Mitosis Macor Childs

Mitosis: Cell division in which the nucleus divides into two nuclei containing the same number of chromosomes with an end result of two identical cells.

Interphase G1: Growing and prepping

Interphase S: Copying of DNA

Interphase G2: Finish growth preperation and checking

Prophase: Nucleus disassembles, chromosomes condense, centrioes organize spindle fibers and migrate to opposite poles of cell
Metaphase: Chromosomes (sister chromatids) line up at metaphase plate, Microtubule spindle fibers attach to kinetochores
Anaphase: Centromere divides, sister chromatids migrate to sides, kinetochores disassemble microtubules
Telophase: 'reset' phase; nucleus reassembles and chromosomes decondense
Cytokinesis: Microfilaments cinch the cell into two

Chromosome: A threadlike structure of nucleic acids and protein found in the nucleus of most living cells, carrying genetic information in the form of genes.

Chromatin: The material of which the chromosomes of organisms other than bacteria (i.e., eukaryotes) are composed. It consists of protein, RNA, and DNA.
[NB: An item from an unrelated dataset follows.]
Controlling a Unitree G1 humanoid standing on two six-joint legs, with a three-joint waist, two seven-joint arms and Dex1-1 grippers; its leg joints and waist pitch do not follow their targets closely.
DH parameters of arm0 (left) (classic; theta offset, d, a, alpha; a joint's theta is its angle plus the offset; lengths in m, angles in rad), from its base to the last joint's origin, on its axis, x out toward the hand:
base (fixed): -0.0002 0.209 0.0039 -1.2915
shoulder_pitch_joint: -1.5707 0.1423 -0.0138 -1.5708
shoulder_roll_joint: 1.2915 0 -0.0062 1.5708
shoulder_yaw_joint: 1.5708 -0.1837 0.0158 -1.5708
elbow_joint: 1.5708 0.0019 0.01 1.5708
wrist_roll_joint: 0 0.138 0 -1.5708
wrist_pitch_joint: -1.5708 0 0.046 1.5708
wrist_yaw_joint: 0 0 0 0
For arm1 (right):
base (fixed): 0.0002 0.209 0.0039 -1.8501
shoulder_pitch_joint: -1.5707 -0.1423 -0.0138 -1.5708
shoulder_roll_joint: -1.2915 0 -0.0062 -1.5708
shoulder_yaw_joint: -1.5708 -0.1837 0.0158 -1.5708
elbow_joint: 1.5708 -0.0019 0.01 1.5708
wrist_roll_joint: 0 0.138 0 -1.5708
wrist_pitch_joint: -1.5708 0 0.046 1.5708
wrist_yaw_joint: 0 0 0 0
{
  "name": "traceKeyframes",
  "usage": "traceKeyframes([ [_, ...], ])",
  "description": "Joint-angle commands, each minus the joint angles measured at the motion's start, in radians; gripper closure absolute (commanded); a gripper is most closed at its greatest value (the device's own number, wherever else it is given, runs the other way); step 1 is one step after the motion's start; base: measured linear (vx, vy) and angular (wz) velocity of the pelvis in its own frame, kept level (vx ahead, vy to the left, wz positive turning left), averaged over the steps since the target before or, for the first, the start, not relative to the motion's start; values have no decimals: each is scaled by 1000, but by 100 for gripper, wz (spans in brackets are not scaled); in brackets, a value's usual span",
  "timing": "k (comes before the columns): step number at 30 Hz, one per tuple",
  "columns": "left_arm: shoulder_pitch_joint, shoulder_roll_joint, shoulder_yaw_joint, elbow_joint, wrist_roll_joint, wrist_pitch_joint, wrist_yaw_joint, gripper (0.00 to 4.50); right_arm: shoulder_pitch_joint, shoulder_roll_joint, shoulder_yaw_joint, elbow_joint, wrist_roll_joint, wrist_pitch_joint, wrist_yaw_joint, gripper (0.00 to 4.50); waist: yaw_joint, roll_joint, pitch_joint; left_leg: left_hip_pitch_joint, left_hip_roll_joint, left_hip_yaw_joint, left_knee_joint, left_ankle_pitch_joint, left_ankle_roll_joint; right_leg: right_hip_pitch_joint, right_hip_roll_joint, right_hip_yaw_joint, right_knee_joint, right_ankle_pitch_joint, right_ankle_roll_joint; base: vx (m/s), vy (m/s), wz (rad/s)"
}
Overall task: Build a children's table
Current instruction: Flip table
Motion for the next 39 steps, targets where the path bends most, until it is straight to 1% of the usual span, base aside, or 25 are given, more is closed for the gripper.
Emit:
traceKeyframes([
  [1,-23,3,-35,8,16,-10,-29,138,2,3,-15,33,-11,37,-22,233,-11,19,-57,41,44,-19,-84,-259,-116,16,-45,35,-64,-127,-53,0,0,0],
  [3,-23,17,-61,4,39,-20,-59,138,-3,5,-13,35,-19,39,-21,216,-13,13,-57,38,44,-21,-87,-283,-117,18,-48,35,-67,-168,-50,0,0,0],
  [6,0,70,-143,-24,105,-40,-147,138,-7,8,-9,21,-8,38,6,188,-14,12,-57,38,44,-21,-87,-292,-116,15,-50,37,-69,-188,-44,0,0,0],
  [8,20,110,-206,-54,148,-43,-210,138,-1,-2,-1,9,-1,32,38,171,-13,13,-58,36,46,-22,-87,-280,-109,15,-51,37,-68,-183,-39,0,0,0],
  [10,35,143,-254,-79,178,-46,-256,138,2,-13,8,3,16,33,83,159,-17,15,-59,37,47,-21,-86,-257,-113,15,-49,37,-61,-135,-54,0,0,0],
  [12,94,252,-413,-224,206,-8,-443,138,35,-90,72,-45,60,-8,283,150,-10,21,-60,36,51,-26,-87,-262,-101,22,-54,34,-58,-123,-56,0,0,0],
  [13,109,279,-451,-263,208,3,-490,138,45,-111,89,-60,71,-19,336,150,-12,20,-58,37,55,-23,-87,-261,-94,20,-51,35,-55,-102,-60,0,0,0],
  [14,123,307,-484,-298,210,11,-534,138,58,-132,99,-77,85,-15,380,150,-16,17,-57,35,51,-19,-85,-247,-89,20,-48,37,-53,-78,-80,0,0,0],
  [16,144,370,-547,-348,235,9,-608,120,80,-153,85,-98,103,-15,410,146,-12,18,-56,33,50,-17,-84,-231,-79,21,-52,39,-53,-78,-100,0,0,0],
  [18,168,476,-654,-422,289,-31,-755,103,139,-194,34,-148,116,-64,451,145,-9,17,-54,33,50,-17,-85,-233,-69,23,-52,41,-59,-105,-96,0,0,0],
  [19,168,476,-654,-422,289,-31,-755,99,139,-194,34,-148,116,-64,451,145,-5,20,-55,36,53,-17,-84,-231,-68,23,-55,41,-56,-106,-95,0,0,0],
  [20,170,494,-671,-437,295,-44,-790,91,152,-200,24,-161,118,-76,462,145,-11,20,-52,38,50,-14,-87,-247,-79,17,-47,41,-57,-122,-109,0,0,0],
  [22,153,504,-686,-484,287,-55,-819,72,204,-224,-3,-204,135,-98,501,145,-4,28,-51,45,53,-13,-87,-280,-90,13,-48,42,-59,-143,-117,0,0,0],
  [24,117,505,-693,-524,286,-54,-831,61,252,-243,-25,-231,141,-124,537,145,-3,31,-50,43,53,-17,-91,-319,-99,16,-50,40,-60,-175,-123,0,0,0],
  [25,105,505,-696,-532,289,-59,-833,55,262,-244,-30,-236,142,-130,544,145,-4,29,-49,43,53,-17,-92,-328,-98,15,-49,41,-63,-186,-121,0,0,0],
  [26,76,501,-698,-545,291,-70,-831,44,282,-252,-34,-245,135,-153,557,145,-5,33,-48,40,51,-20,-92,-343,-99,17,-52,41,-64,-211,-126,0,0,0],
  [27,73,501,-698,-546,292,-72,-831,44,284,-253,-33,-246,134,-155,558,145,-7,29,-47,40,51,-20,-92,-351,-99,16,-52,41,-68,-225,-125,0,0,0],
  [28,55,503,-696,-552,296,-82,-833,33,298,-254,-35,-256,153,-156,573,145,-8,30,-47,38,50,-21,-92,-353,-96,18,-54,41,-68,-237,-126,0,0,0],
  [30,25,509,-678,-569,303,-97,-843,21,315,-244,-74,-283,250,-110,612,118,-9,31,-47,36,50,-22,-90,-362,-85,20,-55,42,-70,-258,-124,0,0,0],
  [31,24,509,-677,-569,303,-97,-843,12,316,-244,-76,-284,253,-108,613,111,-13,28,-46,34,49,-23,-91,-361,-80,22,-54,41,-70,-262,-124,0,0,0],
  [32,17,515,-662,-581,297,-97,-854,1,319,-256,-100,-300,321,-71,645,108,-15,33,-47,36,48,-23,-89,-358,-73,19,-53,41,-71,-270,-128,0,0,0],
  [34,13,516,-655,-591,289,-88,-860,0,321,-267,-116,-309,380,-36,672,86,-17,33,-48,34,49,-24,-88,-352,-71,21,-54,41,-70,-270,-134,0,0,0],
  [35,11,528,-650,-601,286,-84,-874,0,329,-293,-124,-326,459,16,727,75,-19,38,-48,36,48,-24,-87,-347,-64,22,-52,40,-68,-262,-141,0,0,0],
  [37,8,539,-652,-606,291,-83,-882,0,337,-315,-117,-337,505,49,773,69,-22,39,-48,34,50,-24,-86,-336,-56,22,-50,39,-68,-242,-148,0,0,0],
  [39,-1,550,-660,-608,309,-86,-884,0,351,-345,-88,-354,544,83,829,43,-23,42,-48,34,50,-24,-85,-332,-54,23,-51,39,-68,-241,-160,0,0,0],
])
Chromatid: Each of the two threadlike strands into which a chromosome divides longitudinally during cell division. Each contains a double helix of DNA.

Centromere: The region of a chromosome to which the microtubules of the spindle attach, via the kinetochore, during cell division.

Meiosis: a type of cell division that results in four daughter cells each with half the number of chromosomes of the parent cell, as in the production of gametes and plant spores.